Una pioggia di proiettili indirizzati contro l’auto sulla quale viaggiava hanno colpito a morte la consigliera comunale di Rio de Janeiro, Marielle Franco,  nota nella città brasiliana per il suoi impegno a favore dei diritti umani. La donna stava rientrando da una manifestazione per la difesa dei diritti  delle donne, quando un’auto ha affiancato la sua cominciando a sparare con il chiaro obiettivo di ucciderla. Con lei ha perso la vita anche il suo autista mentre un’altra donna in sua compagnia è rimasta illesa.

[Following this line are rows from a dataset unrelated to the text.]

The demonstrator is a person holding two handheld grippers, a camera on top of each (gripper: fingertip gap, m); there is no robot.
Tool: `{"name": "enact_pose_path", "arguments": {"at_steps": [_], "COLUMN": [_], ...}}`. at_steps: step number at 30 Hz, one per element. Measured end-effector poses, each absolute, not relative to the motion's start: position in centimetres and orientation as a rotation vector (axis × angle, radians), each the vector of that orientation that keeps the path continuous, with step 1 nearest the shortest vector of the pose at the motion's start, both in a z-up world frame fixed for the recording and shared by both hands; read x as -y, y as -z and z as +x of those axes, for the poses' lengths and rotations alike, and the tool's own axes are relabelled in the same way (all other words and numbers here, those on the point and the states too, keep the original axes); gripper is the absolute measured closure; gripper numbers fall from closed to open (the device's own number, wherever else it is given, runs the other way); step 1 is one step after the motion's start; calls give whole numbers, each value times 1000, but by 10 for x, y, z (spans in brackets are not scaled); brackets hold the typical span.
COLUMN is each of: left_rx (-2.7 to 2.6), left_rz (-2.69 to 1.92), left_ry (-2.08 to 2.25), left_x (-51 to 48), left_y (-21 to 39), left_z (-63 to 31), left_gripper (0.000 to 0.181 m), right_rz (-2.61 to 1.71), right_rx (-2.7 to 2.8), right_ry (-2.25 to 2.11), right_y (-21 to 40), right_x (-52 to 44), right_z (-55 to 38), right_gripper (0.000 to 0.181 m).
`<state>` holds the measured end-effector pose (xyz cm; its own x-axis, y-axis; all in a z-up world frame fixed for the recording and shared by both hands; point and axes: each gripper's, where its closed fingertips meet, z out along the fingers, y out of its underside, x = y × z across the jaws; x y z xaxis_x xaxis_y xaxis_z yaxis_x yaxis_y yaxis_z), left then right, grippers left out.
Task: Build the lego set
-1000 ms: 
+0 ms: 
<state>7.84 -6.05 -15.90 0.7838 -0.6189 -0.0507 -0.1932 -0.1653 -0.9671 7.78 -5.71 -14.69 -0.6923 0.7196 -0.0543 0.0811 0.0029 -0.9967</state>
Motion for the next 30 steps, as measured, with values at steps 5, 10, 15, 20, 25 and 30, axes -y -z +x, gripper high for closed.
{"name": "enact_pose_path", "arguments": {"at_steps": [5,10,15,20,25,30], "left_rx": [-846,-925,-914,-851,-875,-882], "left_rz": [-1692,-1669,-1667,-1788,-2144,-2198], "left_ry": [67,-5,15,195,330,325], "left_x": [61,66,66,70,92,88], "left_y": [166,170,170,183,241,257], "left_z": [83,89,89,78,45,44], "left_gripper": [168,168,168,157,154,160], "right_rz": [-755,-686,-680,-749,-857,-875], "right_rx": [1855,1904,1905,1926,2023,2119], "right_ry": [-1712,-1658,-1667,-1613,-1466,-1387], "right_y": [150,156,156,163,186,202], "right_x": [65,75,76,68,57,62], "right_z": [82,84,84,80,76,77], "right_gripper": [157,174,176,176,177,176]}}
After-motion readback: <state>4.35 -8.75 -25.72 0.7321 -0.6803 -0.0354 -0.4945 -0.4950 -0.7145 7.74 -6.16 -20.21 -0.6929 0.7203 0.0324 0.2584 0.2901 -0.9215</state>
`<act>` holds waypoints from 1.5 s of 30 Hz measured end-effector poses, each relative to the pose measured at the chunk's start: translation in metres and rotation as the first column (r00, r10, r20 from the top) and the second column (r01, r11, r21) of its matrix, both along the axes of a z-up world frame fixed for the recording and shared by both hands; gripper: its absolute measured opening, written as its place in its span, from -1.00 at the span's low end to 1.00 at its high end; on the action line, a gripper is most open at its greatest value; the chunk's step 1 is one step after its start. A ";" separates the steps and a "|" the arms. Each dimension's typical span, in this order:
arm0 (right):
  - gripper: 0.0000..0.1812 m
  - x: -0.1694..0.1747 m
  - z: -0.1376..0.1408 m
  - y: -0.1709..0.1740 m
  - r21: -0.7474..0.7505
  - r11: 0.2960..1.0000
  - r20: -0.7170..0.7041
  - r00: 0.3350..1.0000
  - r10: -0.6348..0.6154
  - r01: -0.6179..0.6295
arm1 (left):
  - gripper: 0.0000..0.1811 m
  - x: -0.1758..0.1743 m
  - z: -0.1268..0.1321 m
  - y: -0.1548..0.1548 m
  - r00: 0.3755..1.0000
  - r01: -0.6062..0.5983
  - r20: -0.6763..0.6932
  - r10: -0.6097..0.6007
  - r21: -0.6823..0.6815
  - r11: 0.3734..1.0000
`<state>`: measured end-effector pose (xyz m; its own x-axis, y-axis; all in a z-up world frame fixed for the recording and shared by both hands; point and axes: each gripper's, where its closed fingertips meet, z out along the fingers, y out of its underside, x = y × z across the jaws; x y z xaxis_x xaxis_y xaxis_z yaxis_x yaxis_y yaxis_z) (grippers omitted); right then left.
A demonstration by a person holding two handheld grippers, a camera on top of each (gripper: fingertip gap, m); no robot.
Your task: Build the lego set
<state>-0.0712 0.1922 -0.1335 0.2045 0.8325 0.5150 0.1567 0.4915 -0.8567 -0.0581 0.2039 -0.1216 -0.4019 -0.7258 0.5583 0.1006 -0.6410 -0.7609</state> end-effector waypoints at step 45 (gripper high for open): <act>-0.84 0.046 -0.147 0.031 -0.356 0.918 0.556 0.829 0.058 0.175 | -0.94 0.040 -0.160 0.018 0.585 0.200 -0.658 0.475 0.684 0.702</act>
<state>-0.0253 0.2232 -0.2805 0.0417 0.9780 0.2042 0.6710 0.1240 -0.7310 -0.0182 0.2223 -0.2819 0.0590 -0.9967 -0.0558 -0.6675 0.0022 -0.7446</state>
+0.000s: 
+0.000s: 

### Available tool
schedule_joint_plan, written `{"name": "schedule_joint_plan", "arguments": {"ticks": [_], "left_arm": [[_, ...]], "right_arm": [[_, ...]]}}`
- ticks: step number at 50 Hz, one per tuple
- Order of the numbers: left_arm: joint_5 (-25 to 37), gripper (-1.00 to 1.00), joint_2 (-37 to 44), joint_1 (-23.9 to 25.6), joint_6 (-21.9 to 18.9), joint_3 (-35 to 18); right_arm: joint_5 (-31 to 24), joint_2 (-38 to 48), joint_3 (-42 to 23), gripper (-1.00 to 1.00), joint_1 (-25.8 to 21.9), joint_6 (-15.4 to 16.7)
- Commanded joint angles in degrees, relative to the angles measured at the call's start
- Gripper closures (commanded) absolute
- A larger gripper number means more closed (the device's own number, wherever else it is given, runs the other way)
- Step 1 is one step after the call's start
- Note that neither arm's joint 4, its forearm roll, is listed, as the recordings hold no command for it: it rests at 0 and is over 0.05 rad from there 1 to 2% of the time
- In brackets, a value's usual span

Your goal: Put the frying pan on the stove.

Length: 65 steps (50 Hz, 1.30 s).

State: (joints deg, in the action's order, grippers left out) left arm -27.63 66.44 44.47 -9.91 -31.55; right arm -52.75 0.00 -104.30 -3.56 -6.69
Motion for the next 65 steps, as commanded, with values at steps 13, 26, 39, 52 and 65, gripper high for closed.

L’omicidio dell’attivista si aggiunge ad una spirale di violenza che già l’anno scorso ha mietuto migliaia di morti: 6.731 persone tra cui 100 poliziotti e 10 bambini.  La quasi totalità delle vittime civili sono i neri delle favelas, periferie delle megalopoli brasiliane dove quotidianamente si fronteggiano bande rivali legate al narcotraffico. Al degrado sociale dominante tra le baraccopoli  del Paese carioca, il premier brasiliano Michel Tremer ha risposto con l’invio di alcuni reparti dell’esercito, nell’intento di ripristinare l’ordine e la sicurezza.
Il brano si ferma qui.